Branded Storytelling

Storytelling has become a hot topic for brands that are trying to create authentic connections with their consumers.  The viral nature of digital communication enables good storytelling to capture millions of eyeballs at a low cost.  The benefit of developing heart-opening messages that create an aspirational tone for what the brand stands for is big – the brand moves from being a product or service to being a force for good in an area that is important to the target.  Consumers form a relationship with the brand, united in what the brand equity is trying to stand for.

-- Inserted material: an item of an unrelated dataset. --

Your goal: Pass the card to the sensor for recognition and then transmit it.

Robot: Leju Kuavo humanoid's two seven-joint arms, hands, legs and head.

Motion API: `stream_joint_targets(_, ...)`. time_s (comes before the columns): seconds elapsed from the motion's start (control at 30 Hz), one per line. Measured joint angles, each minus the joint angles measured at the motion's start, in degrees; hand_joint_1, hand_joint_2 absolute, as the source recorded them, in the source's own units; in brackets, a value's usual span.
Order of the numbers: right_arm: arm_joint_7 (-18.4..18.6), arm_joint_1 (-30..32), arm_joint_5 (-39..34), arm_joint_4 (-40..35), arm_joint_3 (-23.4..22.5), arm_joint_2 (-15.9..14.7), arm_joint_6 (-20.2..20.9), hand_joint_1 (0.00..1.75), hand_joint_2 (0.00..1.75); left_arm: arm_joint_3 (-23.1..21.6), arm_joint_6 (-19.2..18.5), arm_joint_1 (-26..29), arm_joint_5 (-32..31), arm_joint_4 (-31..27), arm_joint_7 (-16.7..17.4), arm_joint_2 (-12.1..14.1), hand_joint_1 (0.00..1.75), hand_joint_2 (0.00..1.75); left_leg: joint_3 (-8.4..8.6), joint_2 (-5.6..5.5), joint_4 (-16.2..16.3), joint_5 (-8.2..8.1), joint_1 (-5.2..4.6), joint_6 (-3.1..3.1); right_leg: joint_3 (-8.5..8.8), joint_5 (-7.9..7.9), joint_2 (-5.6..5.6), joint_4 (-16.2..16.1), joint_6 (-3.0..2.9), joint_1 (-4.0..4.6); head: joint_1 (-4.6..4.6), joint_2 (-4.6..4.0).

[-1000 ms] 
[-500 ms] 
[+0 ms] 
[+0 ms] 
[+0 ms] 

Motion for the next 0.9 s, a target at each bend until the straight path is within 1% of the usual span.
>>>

However, many brands focus on creating formulaic stories that are focus group-tested to deliver a heart-tugging emotional response, but fail to demonstrate why the messaging is relevant to the brand.  In most cases, they succeed in generating the expected tears, outrage, or laughter from the viewer.  Unfortunately, the messaging often fails to tie back to an ownable equity for the brand, and the consumer leaves emotionally charged but clueless to who the message represents or why.

A couple of examples can make this evident.  Below is a well-known storytelling effort by Always that leverages an insight regarding changes in self-image in girls at puberty, exactly the moment where Always becomes part of the decision set for a young girl’s new needs.  By championing confidence in young women at the moment where they and their parents are both open to this message, Always successfully creates a strong, positive image for the brand among their target:

 

Quaker Oats tried a similar tactic, leveraging an insight regarding the difficulty for working fathers to engage with their daughters. The ad delivers the expected result – an emotional feel-good reponse to a story of father-daughter bonding:

Unfortunately, the brand plays almost no role in the messaging, and nothing in the story ties back to anything within the Quaker brand equity.  The consumer is left with a five minute Hallmark movie with a brand name randomly slapped on it.  This could have easily been a message for Danskin or even Verizon.  Quaker would have been better off buying the pre-roll ad for an established viral video – they could have delivered more impressions and saved the production costs.

Storytelling is a fantastic way for brands to take consumers on a journey with them that can form strong bonds that go beyond product benefits.  However, if the messaging isn’t ownable and relevant to the brand’s equity, the brand will get lost amid the tears.